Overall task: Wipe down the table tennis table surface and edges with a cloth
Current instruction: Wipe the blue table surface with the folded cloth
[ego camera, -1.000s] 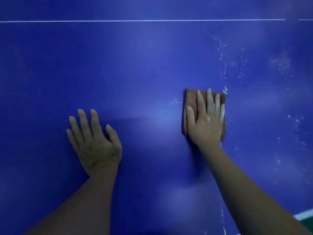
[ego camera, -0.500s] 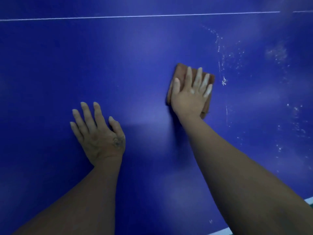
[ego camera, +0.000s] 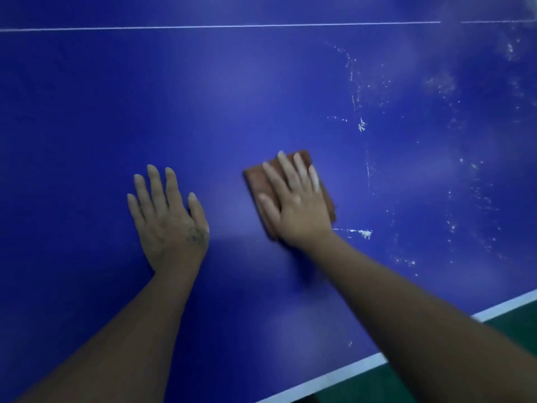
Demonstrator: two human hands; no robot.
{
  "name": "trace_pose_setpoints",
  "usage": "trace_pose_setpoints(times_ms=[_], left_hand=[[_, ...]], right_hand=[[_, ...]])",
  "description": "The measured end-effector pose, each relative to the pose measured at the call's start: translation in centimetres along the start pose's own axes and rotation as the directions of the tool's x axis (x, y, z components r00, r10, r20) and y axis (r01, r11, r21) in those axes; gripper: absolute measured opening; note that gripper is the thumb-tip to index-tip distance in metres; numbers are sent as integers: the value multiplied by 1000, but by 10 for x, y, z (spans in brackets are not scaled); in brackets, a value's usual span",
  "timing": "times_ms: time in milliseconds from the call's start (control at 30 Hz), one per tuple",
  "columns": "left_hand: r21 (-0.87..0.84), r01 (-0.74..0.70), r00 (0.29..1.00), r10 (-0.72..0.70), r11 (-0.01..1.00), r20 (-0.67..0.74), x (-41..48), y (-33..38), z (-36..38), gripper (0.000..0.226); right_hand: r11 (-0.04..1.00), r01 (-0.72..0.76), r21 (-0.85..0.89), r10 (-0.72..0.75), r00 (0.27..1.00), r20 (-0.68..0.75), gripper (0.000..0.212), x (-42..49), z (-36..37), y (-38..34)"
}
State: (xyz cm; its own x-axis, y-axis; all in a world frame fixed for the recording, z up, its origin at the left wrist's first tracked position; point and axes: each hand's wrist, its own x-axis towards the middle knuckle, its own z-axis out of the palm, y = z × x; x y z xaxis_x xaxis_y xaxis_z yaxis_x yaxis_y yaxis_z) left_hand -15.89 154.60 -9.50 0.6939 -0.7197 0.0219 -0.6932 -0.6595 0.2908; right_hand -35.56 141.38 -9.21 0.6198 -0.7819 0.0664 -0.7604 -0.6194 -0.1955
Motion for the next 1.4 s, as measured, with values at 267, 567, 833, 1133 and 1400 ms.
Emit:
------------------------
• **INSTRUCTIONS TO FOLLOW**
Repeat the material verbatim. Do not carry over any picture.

• **WRITTEN SOLUTION**
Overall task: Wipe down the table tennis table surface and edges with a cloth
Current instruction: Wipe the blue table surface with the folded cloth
[ego camera, -1.000s] 
[ego camera, -0.500s] 
[ego camera, +0.000s] 
Demonstrator: two human hands; no robot.
{
  "name": "trace_pose_setpoints",
  "usage": "trace_pose_setpoints(times_ms=[_], left_hand=[[_, ...]], right_hand=[[_, ...]])",
  "description": "The measured end-effector pose, each relative to the pose measured at the call's start: translation in centimetres along the start pose's own axes and rotation as the directions of the tool's x axis (x, y, z components r00, r10, r20) and y axis (r01, r11, r21) in those axes; gripper: absolute measured opening; note that gripper is the thumb-tip to index-tip distance in metres; numbers are sent as integers: the value multiplied by 1000, but by 10 for x, y, z (spans in brackets are not scaled); in brackets, a value's usual span",
  "timing": "times_ms: time in milliseconds from the call's start (control at 30 Hz), one per tuple",
  "columns": "left_hand: r21 (-0.87..0.84), r01 (-0.74..0.70), r00 (0.29..1.00), r10 (-0.72..0.70), r11 (-0.01..1.00), r20 (-0.67..0.74), x (-41..48), y (-33..38), z (-36..38), gripper (0.000..0.226); right_hand: r11 (-0.04..1.00), r01 (-0.72..0.76), r21 (-0.85..0.89), r10 (-0.72..0.75), r00 (0.27..1.00), r20 (-0.68..0.75), gripper (0.000..0.212), x (-42..49), z (-36..37), y (-38..34)"
}
State: (xyz cm; its own x-axis, y-axis; all in a world frame fixed for the recording, z up, its origin at the left wrist's first tracked position; point and axes: each hand's wrist, its own x-axis towards the middle knuckle, its own z-axis out of the palm, y = z × x; x y z xaxis_x xaxis_y xaxis_z yaxis_x yaxis_y yaxis_z) left_hand -15.89 154.60 -9.50 0.6939 -0.7197 0.0219 -0.6932 -0.6595 0.2908; right_hand -35.56 141.38 -9.21 0.6198 -0.7819 0.0664 -0.7604 -0.6194 -0.1955
Motion for the next 1.4 s, as measured, with values at 267, 567, 833, 1133 and 1400 ms.
Emit:

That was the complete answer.